====== Supplied data ======

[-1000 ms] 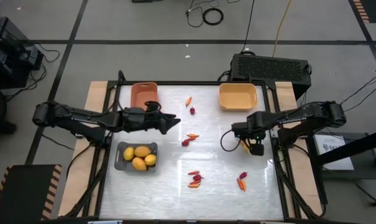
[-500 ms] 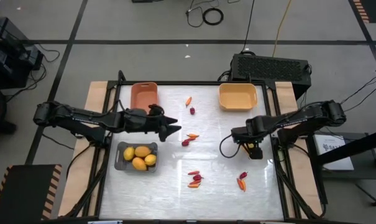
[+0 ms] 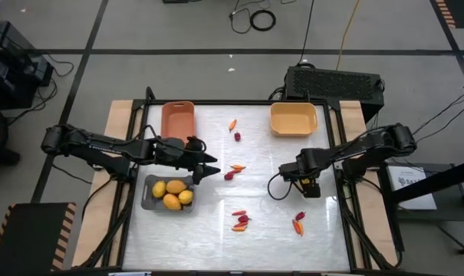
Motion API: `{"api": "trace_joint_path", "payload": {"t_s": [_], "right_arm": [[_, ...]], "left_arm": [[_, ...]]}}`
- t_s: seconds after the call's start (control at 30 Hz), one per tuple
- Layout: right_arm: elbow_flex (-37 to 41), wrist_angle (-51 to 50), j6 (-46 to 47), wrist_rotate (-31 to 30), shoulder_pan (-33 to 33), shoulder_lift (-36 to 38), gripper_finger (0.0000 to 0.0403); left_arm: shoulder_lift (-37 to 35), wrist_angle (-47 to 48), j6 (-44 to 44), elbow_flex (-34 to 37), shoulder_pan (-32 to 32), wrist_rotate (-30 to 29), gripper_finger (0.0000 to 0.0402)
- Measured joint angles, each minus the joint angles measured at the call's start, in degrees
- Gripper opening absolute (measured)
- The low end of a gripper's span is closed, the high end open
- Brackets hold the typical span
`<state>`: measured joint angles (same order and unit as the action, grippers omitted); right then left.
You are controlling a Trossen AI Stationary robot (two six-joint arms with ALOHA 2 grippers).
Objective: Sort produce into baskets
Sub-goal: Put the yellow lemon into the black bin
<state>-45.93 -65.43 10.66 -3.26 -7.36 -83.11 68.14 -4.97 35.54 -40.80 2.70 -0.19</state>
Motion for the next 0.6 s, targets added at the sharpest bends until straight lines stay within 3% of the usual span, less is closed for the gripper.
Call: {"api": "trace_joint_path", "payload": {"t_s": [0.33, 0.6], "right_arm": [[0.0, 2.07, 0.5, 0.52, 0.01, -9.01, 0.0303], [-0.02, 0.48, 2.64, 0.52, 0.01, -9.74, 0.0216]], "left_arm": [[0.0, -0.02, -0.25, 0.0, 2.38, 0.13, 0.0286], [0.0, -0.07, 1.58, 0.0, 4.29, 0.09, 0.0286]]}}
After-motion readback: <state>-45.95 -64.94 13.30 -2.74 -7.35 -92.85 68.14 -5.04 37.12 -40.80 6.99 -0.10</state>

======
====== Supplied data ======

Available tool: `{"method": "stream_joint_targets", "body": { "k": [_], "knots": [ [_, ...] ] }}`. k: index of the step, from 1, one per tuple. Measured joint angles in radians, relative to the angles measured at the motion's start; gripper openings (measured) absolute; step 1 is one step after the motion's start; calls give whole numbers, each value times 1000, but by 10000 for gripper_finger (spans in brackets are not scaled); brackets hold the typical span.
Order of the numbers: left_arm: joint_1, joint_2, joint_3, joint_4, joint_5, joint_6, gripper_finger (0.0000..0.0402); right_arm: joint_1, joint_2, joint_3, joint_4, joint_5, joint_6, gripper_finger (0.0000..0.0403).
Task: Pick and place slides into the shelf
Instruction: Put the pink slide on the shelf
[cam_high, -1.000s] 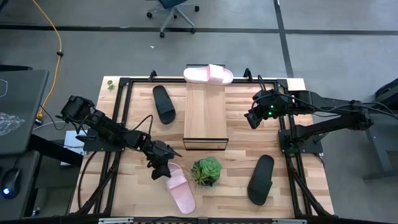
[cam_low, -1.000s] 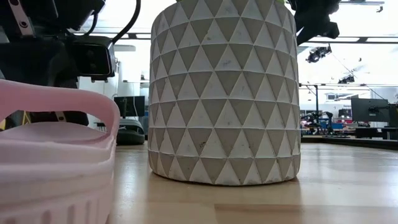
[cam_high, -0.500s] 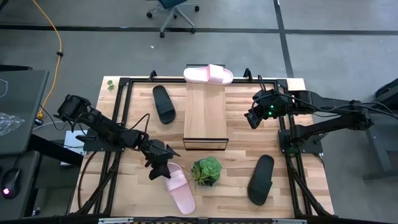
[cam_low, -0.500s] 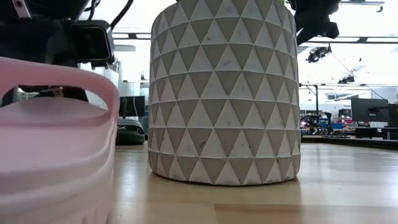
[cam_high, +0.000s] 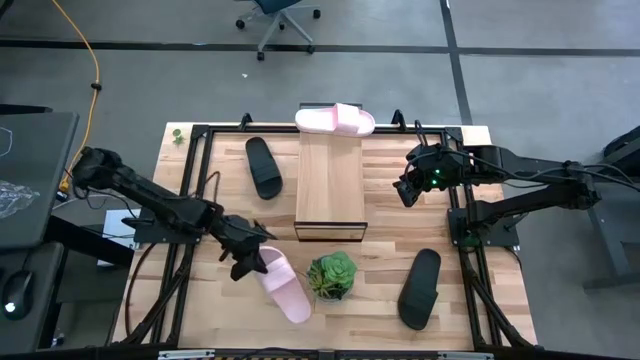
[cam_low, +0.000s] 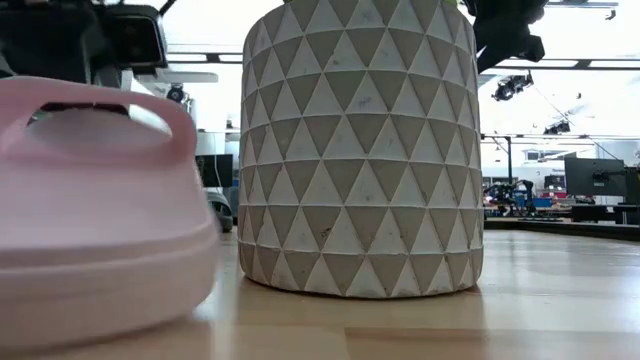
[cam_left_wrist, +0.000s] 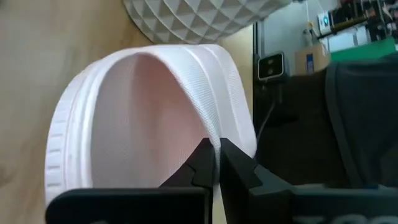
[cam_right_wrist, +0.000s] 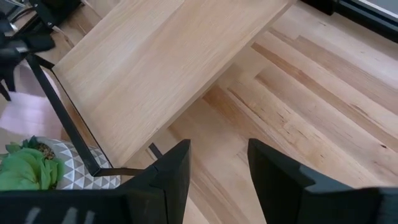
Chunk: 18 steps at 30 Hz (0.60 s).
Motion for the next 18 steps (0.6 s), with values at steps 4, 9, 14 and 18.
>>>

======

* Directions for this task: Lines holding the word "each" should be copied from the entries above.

* Response below:
- Measured joint angles, each minus the joint angles measured at the call's start, in degrees
Available tool: `{"method": "stream_joint_targets", "body": { "k": [_], "knots": [ [_, ...] ] }}`. k: index of the step, from 1, one per tuple. Measured joint angles in radians, relative to the angles measured at the motion's start; gripper openings (measured) absolute; step 1 is one step after the motion's start; calls give whole numbers, each value times 1000, but by 10000 for gripper_finger (spans in brackets are not scaled); brackets hold the typical span.

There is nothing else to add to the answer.